_Directions for this task_
Set down each line of the data below exactly as it stands, dropping the pictures.

────────────────

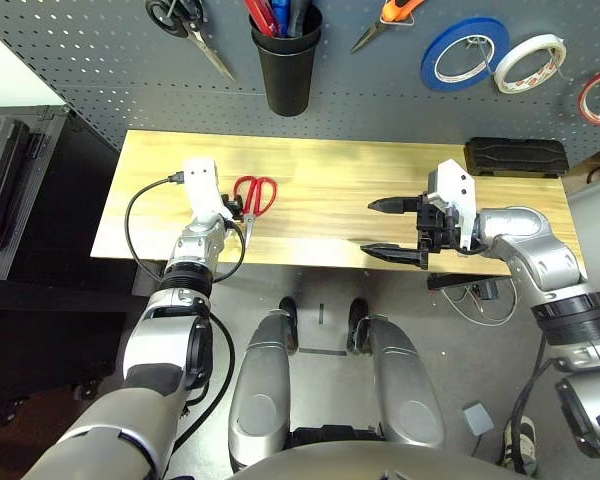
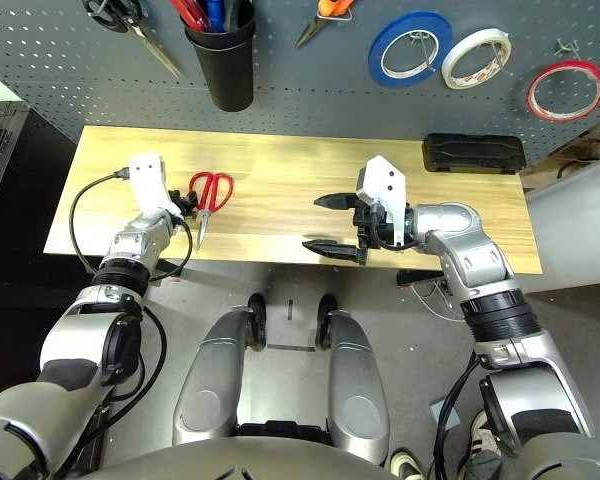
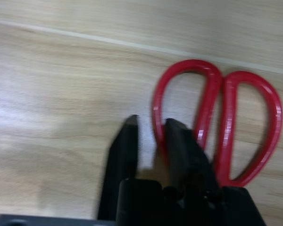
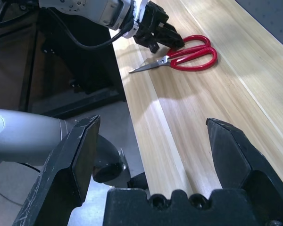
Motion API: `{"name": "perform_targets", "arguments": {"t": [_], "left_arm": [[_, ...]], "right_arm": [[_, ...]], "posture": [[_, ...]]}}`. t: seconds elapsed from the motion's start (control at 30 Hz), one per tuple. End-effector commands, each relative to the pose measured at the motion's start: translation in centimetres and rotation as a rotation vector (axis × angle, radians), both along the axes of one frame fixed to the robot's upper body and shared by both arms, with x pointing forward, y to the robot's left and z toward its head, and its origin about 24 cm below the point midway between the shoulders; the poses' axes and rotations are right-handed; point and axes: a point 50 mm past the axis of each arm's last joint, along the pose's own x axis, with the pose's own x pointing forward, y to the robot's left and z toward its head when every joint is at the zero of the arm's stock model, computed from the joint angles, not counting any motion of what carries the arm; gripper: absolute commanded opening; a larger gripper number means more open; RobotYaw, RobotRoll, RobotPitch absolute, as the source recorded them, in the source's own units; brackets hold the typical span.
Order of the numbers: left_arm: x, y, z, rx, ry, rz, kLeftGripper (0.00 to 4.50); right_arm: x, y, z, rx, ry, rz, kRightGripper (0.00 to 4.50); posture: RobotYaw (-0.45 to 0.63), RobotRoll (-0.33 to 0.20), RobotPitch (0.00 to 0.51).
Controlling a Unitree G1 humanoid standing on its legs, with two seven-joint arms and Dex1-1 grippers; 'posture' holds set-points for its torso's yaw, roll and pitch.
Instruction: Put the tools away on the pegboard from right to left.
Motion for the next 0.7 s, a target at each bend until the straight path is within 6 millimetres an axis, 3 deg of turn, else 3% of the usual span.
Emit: {"name": "perform_targets", "arguments": {"t": [0.03,0.37,0.7], "left_arm": [[-1.1,0.3,-1.9,-0.018,0.067,0.004,0.02],[-2.0,1.4,2.4,-0.072,-0.091,0.061,0.02],[-5.6,4.6,9.1,-0.087,-0.301,0.193,0.02]], "right_arm": [[-0.1,-0.7,0.1,-0.007,-0.001,-0.006,4.50],[0.7,-1.0,0.9,0.020,-0.035,-0.007,4.50],[1.8,-1.4,4.2,0.091,-0.160,0.007,4.50]], "posture": [[-0.01,0.000,0.406],[0.04,0.000,0.376],[0.07,0.000,0.322]]}}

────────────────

_Result_
Motion API: `{"name": "perform_targets", "arguments": {"t": [_], "left_arm": [[_, ...]], "right_arm": [[_, ...]], "posture": [[_, ...]]}}`. t: seconds elapsed from the motion's start (control at 30 Hz), one per tuple. End-effector commands, each relative to the pose measured at the motion's start: translation in centimetres and rotation as a rotation vector (axis × angle, radians), both along the axes of one frame fixed to the robot's upper body and shared by both arms, with x pointing forward, y to the robot's left and z toward its head, and its origin about 24 cm below the point midway between the shoulders; the poses' axes and rotations are right-handed; point and axes: a point 50 mm past the axis of each arm's last joint, along the pose's own x axis, with the pose's own x pointing forward, y to the robot's left and z toward its head when every joint is at the zero of the arm's stock model, computed from the joint angles, not counting any motion of what carries the arm; gripper: absolute commanded opening; a larger gripper number means more open; RobotYaw, RobotRoll, RobotPitch absolute, as the source recorded them, in the source's own units; brackets hold the typical span.
Order of the numbers: left_arm: x, y, z, rx, ry, rz, kLeftGripper (0.00 to 4.50); right_arm: x, y, z, rx, ry, rz, kRightGripper (0.00 to 4.50); posture: RobotYaw (-0.45 to 0.63), RobotRoll (-0.33 to 0.20), RobotPitch (0.00 to 0.51).
Controlling a Unitree G1 humanoid standing on its legs, with two seven-joint arms and Dex1-1 grippers; 'posture' holds set-points for its torso's yaw, roll and pitch.
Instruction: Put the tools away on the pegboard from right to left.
Motion for the next 0.7 s, a target at each bend until the straight path is within 6 millimetres an axis, 3 deg of turn, else 3% of the usual span.
Emit: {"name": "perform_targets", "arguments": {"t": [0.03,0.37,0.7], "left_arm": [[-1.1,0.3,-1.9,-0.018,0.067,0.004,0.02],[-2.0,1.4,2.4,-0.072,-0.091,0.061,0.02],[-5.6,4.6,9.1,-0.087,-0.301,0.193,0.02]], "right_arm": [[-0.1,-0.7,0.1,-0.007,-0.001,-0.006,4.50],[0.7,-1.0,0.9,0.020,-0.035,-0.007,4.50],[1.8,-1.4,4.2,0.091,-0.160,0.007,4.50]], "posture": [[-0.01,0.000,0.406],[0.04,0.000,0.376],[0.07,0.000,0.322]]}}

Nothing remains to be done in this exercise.